Every line with the string "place" should be copied from the data.

Data excerpt:
>>

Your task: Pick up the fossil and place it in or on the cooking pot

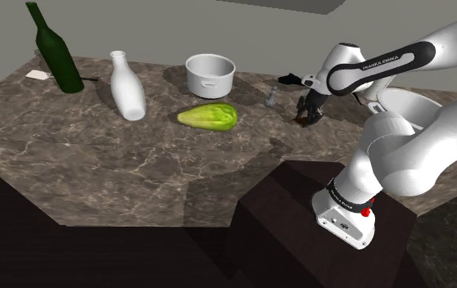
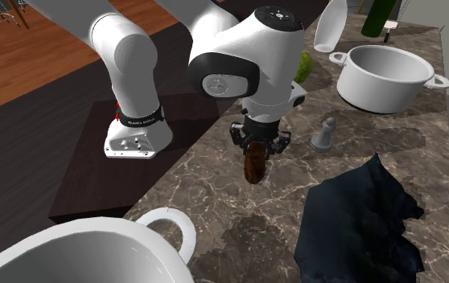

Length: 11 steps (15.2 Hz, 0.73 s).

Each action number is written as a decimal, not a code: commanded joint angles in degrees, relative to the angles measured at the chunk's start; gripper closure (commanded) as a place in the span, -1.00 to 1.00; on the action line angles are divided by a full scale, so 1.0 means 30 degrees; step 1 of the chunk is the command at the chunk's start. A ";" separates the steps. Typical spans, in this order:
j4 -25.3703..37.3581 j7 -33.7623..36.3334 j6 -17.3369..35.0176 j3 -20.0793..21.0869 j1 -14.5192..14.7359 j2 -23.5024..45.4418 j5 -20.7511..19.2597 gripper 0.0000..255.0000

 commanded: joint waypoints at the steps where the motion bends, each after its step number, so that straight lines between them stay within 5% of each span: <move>1: -0.0101 0.0017 -0.0071 0.0003 -0.0053 0.0004 -0.0012 1.00; 3: -0.0055 0.0005 0.0036 -0.0154 0.0133 0.0114 0.0028 1.00; 11: 0.0435 0.0194 -0.2945 0.2877 -0.1912 -0.1910 0.0528 1.00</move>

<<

Reply to the exercise:
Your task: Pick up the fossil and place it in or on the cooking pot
Each action number is written as a decimal, not a code: commanded joint angles in degrees, relative to the angles measured at the chunk's start; gripper closure (commanded) as a place in the span, -1.00 to 1.00; on the action line angles are divided by a full scale, so 1.0 means 30 degrees; step 1 of the chunk is the command at the chunk's start. A ";" separates the steps. Typical spans, in this order:

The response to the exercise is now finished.